= Dataset section =
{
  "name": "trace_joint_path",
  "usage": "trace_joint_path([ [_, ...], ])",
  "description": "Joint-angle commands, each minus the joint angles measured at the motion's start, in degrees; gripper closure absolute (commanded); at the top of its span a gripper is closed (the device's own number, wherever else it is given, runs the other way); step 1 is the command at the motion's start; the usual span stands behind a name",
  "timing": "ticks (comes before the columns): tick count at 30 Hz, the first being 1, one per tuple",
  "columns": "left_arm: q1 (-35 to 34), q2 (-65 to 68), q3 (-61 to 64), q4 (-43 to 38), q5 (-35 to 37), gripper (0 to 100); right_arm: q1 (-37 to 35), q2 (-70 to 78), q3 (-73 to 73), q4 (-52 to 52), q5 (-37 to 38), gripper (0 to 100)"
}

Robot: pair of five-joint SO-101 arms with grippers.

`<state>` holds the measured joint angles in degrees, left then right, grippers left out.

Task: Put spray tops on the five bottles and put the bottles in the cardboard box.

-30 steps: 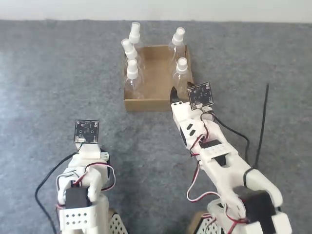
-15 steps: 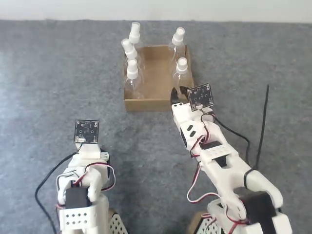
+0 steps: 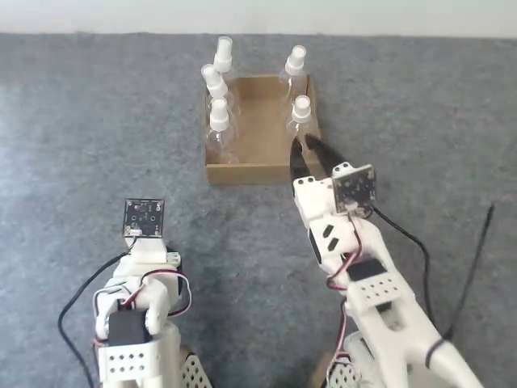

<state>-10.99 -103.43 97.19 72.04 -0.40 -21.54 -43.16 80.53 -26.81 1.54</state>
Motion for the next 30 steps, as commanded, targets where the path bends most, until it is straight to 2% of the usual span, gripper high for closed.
trace_joint_path([
  [1, -0.2, -0.9, -0.7, 0.2, -0.2, 99, 0.2, -7.2, 0.6, 0.3, 0.7, 96.8],
  [30, -0.2, -0.9, -0.7, 0.2, -0.2, 99, 0.4, -38.4, 12.0, 0.3, 1.0, 96.9],
])
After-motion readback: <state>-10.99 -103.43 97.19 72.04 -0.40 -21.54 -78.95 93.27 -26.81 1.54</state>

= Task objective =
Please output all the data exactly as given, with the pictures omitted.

= Completed exercise =
{
  "name": "trace_joint_path",
  "usage": "trace_joint_path([ [_, ...], ])",
  "description": "Joint-angle commands, each minus the joint angles measured at the motion's start, in degrees; gripper closure absolute (commanded); at the top of its span a gripper is closed (the device's own number, wherever else it is given, runs the other way); step 1 is the command at the motion's start; the usual span stands behind a name",
  "timing": "ticks (comes before the columns): tick count at 30 Hz, the first being 1, one per tuple",
  "columns": "left_arm: q1 (-35 to 34), q2 (-65 to 68), q3 (-61 to 64), q4 (-43 to 38), q5 (-35 to 37), gripper (0 to 100); right_arm: q1 (-37 to 35), q2 (-70 to 78), q3 (-73 to 73), q4 (-52 to 52), q5 (-37 to 38), gripper (0 to 100)"
}

Robot: pair of five-joint SO-101 arms with grippers.

`<state>` holds the measured joint angles in degrees, left then right, grippers left out.

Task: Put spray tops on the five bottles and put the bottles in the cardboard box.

-30 steps: 
-15 steps: 
+0 steps: 

<state>-10.99 -103.43 97.19 72.04 -0.40 -21.54 -43.16 80.53 -26.81 1.54</state>
Motion for the next 30 steps, as commanded, targets where the path bends most, until it is straight to 2% of the usual span, gripper high for closed.
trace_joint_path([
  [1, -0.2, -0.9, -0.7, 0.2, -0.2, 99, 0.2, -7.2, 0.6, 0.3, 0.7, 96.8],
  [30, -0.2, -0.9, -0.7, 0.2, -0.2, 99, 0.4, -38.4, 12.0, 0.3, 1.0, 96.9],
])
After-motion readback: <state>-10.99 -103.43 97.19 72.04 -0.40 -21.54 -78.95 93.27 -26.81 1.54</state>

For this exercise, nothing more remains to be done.